# Given data:
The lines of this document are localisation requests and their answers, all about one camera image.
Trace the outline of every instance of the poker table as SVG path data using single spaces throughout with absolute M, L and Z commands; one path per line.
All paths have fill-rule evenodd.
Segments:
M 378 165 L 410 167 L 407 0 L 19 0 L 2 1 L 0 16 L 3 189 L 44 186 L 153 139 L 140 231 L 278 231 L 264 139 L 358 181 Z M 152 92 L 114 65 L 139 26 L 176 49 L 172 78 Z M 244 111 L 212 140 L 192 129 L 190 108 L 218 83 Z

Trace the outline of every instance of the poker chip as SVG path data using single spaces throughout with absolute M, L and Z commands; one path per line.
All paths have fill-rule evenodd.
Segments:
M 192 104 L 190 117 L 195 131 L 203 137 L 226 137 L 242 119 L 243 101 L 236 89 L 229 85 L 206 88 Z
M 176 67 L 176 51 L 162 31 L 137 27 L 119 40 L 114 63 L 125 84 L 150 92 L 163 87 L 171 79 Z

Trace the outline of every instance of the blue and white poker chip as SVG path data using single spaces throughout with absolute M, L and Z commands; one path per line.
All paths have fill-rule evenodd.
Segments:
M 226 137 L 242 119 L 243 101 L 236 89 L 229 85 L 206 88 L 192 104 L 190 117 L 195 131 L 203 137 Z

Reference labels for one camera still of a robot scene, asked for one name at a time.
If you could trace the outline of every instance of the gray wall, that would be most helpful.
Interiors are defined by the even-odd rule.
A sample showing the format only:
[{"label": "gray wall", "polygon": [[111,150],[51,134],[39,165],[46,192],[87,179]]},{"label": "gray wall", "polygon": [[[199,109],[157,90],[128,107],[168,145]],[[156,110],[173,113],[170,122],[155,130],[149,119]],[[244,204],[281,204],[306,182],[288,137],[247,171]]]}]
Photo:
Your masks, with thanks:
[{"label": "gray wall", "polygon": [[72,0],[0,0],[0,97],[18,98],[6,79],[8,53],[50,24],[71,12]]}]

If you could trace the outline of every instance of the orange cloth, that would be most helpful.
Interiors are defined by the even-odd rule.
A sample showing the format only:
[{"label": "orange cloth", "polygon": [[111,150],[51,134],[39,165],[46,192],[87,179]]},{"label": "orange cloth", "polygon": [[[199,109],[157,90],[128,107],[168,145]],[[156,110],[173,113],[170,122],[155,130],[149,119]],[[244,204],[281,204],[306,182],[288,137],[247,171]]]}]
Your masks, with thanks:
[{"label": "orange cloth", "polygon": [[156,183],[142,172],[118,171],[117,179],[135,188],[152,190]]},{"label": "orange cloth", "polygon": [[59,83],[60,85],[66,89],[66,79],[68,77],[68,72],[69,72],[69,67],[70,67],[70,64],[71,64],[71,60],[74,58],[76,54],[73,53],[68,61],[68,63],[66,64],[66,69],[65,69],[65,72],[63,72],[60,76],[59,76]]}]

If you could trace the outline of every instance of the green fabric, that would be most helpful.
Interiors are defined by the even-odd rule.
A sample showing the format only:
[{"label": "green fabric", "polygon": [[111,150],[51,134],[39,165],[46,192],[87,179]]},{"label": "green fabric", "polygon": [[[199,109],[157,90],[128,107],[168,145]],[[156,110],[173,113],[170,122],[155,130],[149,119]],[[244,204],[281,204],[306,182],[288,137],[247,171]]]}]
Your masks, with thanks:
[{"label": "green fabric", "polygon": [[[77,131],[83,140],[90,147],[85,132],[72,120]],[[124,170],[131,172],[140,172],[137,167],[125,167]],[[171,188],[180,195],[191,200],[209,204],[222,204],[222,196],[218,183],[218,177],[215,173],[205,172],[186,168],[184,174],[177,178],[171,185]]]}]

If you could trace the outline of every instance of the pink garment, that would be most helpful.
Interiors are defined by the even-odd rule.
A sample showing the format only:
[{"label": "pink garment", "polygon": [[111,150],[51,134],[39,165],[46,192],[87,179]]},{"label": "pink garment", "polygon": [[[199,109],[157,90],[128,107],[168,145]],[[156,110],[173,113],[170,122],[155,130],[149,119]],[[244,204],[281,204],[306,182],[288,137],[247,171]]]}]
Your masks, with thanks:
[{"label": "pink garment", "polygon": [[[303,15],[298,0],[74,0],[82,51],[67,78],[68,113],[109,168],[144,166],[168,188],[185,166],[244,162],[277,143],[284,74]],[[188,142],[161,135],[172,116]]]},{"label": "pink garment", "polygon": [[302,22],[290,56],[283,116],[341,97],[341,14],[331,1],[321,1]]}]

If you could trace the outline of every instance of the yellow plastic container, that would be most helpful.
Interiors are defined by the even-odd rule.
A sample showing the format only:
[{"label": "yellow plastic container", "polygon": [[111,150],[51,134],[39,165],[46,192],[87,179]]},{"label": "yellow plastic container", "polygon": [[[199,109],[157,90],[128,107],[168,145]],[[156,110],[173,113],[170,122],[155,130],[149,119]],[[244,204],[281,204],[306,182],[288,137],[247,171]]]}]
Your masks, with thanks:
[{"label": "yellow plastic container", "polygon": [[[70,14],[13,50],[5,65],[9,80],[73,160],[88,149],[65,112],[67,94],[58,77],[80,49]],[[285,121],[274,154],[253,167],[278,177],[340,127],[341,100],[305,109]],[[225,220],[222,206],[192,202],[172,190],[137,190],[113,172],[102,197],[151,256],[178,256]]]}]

# Task goal:
The lines you need are those with the word "throughout"; list them from the entries.

# Answer to the problem:
Trace the outline of every instance of the poker table as SVG path data using single spaces throughout with absolute M, L and Z commands; one path per line.
Trace the outline of every instance of the poker chip as SVG path data using single spaces throughout with absolute M, L and Z commands; one path per line.
Trace the outline of every instance of the blue and white poker chip as SVG path data using single spaces throughout with absolute M, L and Z commands; one path per line.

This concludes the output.